Provided data -
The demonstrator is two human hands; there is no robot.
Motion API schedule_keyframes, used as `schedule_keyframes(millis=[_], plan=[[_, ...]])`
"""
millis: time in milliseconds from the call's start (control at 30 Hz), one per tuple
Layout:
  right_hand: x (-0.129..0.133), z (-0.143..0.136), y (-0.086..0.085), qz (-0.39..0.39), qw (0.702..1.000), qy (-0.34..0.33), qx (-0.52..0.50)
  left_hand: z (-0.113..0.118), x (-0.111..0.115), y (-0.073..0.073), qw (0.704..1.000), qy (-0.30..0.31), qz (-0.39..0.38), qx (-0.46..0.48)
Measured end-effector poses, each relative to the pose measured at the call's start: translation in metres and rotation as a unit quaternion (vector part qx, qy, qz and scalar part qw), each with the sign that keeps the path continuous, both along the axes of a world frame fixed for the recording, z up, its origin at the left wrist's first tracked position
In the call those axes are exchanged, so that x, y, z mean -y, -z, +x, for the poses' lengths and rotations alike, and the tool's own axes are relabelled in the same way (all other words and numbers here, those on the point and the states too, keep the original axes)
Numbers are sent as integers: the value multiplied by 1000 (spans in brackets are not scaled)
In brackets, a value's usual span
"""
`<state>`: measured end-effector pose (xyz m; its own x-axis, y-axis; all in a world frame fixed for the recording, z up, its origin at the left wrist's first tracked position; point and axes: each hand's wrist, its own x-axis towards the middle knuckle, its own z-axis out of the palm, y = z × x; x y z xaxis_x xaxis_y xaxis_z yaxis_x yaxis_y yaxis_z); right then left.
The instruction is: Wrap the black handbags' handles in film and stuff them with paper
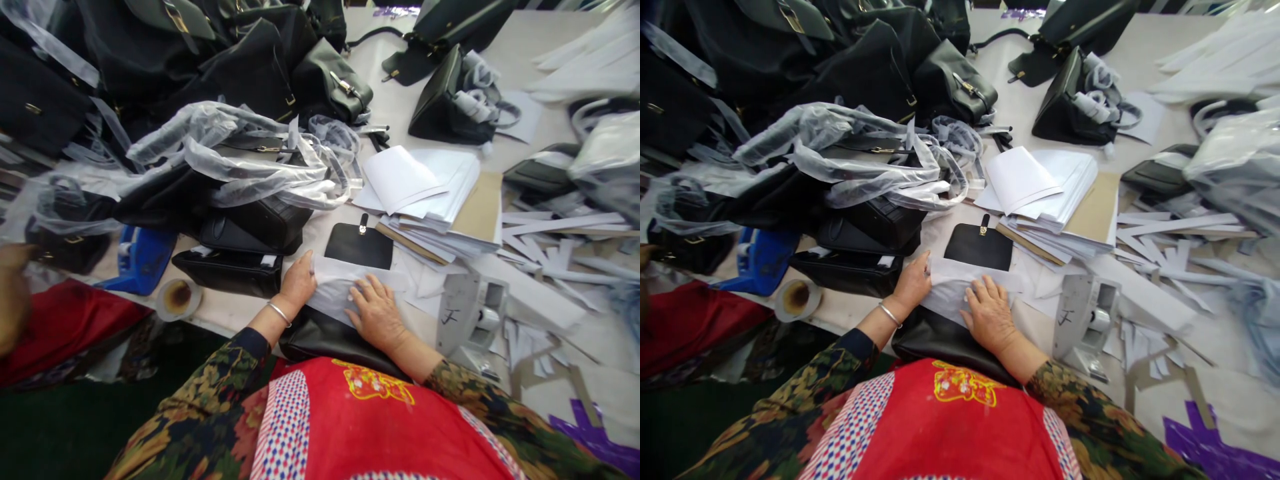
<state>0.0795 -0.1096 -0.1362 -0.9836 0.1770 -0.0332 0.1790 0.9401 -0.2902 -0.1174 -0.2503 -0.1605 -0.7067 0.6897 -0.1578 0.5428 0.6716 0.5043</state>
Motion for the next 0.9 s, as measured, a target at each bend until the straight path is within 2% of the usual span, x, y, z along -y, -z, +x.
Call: schedule_keyframes(millis=[200,300,433,533,600,767,900], plan=[[0,-9,4,27,996,87,22,1,7,-3,1000,-17,-5,11],[-4,-8,3,33,995,91,-22,2,10,-8,1000,-19,-13,21],[-9,0,3,6,996,-5,-92,4,10,-12,998,-27,-30,42],[-9,0,4,-37,991,-110,-73,5,8,-14,997,-31,-40,56],[-8,-3,3,-55,989,-131,-44,5,7,-15,996,-35,-47,64],[-7,-19,-4,-26,999,-25,36,1,4,-20,993,-43,-61,96],[-15,-35,-9,-6,997,12,82,-3,3,-25,991,-44,-67,111]])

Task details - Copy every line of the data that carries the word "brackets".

Response for this exercise -
Numbers are sent as integers: the value multiplied by 1000 (spans in brackets are not scaled)
In brackets, a value's usual span

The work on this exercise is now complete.